[Extracted data entries]
- - -
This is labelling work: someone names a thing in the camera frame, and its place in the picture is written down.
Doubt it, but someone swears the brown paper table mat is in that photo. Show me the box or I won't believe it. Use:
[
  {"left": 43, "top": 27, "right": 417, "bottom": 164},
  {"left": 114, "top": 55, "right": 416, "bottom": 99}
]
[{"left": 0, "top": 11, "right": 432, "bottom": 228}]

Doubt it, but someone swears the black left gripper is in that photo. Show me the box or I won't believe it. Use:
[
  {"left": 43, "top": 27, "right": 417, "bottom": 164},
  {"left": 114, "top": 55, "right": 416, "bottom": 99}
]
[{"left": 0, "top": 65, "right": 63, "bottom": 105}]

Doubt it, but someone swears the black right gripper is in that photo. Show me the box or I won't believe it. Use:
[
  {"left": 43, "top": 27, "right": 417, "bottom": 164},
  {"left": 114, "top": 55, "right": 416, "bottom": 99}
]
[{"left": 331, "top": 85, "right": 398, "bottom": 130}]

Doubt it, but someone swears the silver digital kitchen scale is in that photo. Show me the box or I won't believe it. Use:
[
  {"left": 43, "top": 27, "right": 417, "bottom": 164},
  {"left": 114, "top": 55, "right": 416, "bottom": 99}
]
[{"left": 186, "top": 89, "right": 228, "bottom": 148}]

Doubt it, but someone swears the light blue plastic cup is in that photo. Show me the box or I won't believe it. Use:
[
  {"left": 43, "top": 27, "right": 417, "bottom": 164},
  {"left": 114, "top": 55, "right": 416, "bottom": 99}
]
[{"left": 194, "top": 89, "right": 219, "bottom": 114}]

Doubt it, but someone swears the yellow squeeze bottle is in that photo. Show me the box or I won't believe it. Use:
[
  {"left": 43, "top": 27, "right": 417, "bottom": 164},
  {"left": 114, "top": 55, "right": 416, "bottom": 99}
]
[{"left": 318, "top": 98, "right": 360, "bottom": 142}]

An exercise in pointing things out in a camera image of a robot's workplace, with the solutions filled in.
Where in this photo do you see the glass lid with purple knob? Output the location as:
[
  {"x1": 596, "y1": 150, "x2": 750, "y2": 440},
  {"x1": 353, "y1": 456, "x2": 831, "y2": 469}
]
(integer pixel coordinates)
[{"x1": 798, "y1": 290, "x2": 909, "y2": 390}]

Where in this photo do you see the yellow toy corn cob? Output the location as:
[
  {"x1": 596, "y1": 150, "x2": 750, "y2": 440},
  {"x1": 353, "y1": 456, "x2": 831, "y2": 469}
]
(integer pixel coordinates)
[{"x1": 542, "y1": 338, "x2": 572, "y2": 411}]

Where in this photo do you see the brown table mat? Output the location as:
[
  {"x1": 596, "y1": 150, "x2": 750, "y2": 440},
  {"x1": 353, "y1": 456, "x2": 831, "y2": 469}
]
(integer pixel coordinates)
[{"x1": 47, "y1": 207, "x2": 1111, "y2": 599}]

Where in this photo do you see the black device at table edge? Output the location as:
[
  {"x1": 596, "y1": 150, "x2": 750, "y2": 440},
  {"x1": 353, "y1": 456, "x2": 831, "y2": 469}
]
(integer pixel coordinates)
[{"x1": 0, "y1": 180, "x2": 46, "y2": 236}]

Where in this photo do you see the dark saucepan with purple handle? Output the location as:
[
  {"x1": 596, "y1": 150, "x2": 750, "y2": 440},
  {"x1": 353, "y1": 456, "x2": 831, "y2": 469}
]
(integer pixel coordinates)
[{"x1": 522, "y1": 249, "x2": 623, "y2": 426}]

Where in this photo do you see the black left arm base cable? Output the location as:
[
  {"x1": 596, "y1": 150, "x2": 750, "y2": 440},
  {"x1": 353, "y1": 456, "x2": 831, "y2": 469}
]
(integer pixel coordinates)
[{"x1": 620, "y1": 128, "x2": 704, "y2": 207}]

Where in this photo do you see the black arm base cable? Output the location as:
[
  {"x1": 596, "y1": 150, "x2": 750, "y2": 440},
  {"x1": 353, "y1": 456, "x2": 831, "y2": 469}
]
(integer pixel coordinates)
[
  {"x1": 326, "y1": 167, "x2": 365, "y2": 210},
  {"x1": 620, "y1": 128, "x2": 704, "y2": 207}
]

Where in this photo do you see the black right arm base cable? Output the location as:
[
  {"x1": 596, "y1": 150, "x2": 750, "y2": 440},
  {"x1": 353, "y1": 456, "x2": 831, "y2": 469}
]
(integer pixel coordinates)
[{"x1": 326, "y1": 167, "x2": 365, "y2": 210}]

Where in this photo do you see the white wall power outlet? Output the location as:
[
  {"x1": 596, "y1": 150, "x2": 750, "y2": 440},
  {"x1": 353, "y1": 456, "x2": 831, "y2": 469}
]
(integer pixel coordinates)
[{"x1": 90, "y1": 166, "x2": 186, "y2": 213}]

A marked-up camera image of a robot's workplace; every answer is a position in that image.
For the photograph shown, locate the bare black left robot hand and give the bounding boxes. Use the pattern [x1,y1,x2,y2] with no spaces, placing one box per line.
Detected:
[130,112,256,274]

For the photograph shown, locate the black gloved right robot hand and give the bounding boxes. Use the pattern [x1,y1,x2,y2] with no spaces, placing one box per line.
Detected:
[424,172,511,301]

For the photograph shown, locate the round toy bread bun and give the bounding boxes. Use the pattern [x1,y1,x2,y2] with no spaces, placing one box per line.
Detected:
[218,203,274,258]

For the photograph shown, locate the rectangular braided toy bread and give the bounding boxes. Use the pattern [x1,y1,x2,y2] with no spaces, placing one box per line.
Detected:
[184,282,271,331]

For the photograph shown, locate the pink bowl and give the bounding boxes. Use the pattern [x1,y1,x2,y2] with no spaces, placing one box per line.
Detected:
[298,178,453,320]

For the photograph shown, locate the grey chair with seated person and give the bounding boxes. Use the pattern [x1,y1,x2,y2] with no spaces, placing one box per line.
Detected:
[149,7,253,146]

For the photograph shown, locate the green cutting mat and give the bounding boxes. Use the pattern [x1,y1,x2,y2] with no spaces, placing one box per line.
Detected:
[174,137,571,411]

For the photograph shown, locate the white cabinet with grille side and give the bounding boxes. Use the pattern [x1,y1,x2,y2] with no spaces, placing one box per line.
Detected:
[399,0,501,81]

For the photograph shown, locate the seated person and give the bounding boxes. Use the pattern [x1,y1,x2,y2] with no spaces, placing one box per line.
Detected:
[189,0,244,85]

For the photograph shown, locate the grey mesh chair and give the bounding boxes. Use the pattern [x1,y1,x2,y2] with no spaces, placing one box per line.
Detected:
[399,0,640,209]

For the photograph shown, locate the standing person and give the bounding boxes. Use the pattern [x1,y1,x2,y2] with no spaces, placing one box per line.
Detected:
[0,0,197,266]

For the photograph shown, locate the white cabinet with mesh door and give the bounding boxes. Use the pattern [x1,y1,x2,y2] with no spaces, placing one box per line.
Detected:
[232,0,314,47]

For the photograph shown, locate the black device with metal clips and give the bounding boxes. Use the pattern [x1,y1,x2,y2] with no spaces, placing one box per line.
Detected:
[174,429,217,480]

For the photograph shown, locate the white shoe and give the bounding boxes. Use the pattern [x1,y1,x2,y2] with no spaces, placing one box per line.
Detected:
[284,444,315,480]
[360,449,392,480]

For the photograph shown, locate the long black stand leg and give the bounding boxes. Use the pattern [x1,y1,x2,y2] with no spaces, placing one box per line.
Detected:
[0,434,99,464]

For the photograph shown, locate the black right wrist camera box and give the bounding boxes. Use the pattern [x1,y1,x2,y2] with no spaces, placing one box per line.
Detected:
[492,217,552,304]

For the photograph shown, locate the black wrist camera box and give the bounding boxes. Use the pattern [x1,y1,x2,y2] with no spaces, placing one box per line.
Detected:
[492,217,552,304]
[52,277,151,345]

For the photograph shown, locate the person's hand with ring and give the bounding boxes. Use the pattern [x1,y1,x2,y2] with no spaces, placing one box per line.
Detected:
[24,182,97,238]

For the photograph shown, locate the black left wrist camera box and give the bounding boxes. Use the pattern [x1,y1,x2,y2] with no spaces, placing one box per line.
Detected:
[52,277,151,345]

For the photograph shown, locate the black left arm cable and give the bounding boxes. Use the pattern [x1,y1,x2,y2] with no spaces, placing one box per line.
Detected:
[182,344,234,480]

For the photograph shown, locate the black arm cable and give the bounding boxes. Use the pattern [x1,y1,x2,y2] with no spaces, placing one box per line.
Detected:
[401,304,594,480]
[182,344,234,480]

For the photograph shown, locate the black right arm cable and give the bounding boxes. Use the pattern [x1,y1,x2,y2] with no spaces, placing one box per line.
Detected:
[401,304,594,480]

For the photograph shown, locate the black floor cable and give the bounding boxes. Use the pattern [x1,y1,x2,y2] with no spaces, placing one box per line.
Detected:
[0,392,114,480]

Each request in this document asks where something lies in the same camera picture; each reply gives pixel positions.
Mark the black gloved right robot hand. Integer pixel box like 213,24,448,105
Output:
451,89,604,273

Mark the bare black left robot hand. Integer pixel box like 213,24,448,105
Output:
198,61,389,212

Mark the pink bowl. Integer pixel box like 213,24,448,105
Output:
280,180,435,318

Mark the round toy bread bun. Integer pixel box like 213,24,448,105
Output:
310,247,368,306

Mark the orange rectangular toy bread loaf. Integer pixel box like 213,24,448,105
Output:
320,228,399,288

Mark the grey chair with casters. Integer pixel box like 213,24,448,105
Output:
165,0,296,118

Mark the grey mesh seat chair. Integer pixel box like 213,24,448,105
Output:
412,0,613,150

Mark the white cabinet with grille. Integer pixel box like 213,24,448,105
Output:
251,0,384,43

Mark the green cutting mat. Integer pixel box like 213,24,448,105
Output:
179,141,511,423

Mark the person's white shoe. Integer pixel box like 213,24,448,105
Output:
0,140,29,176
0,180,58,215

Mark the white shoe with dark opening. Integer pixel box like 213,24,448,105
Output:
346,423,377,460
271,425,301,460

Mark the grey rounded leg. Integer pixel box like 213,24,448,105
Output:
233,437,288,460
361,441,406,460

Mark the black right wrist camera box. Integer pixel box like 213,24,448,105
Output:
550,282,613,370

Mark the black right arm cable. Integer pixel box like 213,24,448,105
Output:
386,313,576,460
- - -
Task objective. Check how many lines in the entries contain "purple", and reply with that number alone.

Output of the exercise. 2